### Work order
Wherever the string "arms" shows up in the records below, return that line.

### Entries provided
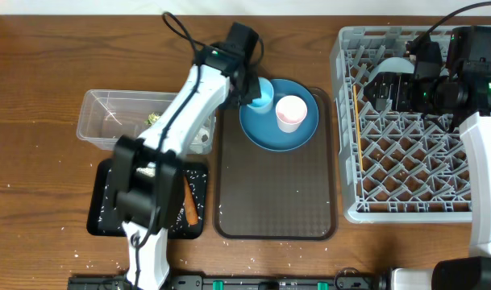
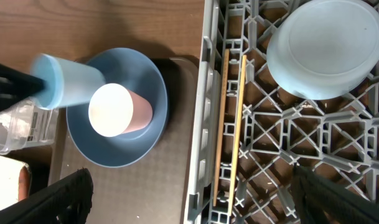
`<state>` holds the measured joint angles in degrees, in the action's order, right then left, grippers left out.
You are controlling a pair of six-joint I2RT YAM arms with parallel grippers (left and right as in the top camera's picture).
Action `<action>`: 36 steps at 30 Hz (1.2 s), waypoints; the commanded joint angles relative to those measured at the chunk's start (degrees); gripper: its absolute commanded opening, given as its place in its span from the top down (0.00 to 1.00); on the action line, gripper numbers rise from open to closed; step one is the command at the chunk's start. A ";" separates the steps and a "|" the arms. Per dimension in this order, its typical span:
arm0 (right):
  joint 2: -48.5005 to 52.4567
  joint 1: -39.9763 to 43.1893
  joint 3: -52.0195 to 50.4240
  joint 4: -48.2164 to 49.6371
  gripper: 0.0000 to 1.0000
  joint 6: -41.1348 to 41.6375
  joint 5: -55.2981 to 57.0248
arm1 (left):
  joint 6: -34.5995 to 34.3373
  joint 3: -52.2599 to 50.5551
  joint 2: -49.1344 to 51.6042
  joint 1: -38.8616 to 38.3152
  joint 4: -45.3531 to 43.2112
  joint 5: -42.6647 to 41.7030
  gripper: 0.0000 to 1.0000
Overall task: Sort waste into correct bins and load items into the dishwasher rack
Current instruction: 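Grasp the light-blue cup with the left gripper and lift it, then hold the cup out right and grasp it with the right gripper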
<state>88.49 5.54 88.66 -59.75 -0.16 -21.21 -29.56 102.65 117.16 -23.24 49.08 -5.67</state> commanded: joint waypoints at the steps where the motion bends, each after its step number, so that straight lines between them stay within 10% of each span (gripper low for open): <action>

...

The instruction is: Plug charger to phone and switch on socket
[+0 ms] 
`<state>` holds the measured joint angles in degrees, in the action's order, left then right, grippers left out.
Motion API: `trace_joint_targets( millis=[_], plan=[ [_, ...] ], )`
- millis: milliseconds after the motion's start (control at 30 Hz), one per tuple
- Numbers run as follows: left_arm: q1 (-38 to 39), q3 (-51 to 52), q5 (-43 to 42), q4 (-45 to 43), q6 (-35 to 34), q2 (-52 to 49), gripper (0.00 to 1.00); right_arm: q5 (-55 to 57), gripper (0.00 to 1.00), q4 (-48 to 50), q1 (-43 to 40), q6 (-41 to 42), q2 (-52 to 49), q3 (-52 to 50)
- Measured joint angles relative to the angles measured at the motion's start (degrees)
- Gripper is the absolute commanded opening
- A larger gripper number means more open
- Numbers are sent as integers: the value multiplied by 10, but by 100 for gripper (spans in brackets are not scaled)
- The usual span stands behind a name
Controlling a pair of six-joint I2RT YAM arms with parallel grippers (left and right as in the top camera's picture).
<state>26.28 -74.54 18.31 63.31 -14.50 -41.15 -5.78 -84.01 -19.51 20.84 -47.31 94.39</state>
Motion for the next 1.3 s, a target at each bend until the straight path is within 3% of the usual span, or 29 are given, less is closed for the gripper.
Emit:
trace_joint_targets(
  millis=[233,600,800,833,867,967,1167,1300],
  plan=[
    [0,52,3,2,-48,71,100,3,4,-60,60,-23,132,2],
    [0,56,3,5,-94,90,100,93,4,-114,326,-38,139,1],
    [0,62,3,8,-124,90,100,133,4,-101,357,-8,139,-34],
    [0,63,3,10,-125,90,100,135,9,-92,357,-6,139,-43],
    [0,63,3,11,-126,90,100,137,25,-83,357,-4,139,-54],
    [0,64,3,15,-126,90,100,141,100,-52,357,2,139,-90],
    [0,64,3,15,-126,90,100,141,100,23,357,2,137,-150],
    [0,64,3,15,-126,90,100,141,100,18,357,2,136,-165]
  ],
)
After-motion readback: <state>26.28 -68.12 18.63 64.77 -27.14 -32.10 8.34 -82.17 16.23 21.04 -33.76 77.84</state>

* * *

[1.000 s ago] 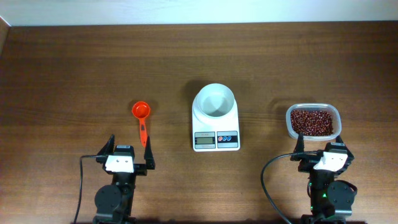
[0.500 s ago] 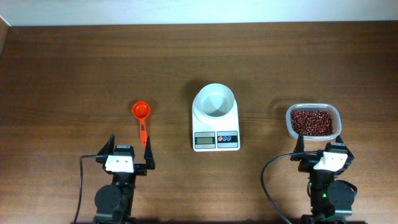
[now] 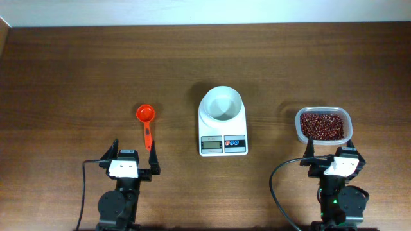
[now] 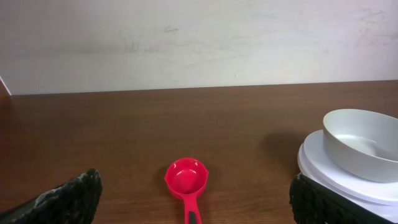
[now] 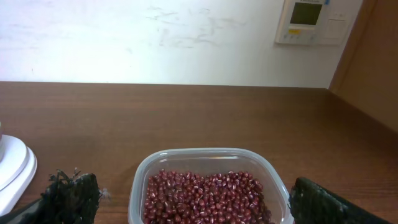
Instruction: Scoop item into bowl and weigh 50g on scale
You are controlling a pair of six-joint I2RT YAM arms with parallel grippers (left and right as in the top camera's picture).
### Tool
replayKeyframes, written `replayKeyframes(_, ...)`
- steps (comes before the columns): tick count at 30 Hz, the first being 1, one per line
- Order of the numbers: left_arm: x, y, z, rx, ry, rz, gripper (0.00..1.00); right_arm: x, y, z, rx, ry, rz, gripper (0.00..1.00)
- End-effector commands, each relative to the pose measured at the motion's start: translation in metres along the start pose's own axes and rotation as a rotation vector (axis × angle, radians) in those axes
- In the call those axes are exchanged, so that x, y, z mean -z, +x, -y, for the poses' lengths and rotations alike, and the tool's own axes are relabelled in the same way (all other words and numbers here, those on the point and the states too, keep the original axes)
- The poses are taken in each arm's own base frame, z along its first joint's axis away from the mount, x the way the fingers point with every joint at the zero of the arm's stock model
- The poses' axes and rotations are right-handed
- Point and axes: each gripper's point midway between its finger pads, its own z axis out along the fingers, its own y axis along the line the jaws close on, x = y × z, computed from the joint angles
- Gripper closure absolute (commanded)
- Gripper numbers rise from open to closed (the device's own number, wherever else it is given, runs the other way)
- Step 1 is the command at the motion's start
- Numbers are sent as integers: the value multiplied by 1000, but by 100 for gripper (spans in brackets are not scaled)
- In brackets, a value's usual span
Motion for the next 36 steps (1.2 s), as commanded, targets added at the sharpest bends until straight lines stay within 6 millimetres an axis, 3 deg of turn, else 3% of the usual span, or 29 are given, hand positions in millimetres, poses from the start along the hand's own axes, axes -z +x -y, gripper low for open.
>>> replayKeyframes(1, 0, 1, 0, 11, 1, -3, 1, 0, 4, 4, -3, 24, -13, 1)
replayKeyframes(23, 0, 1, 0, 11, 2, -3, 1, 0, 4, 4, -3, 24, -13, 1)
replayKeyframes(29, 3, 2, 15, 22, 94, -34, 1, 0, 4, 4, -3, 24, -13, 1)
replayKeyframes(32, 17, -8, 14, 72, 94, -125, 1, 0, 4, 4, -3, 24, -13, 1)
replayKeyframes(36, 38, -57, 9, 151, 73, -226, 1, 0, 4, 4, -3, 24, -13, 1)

### Answer box
You are controlling a pair of six-joint I2RT YAM arms with parallel grippers (left and right as in the top camera's picture).
Action `<action>`: 36 steps at 30 Hz (1.2 s), waypoints; the commanded joint angles relative to those measured at the chunk's start (degrees); gripper: its absolute commanded opening, given as its place in its span from the top down (0.00 to 1.00); on the action line, gripper numbers rise from open to closed; step one is the command at the chunk's start. A ";" separates the steps and a "|" the arms. Per dimension in this order, its typical span:
Controlling a pair of six-joint I2RT YAM arms with parallel grippers (left and right as in the top camera's picture).
You are controlling a pair of six-joint I2RT YAM arms with parallel grippers (left and right as in the top camera's picture).

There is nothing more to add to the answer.